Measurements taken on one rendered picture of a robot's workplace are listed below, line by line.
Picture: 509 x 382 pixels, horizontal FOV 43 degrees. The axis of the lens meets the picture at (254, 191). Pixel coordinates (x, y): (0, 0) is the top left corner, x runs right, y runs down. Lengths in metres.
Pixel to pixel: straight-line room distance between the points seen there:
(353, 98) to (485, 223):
* * *
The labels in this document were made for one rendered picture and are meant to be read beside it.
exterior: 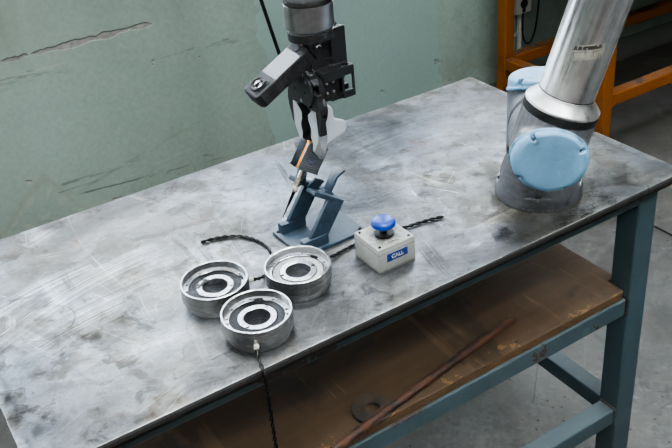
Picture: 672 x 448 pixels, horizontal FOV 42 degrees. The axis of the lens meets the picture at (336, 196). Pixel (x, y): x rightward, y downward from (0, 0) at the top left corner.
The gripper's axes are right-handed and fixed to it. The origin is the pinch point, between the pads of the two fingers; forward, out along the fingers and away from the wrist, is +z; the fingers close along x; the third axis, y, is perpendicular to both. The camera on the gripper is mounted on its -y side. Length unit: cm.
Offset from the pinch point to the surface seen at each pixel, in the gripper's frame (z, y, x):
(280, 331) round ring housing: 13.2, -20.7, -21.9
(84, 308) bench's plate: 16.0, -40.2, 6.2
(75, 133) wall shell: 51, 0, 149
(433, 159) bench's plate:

■ **BRIEF**: What you return must be the lines above that run from the line with "(280, 331) round" to the line with "(433, 159) bench's", inclusive, each copied exactly.

■ **WRITTEN REPLY**:
(280, 331) round ring housing: 13.2, -20.7, -21.9
(84, 308) bench's plate: 16.0, -40.2, 6.2
(75, 133) wall shell: 51, 0, 149
(433, 159) bench's plate:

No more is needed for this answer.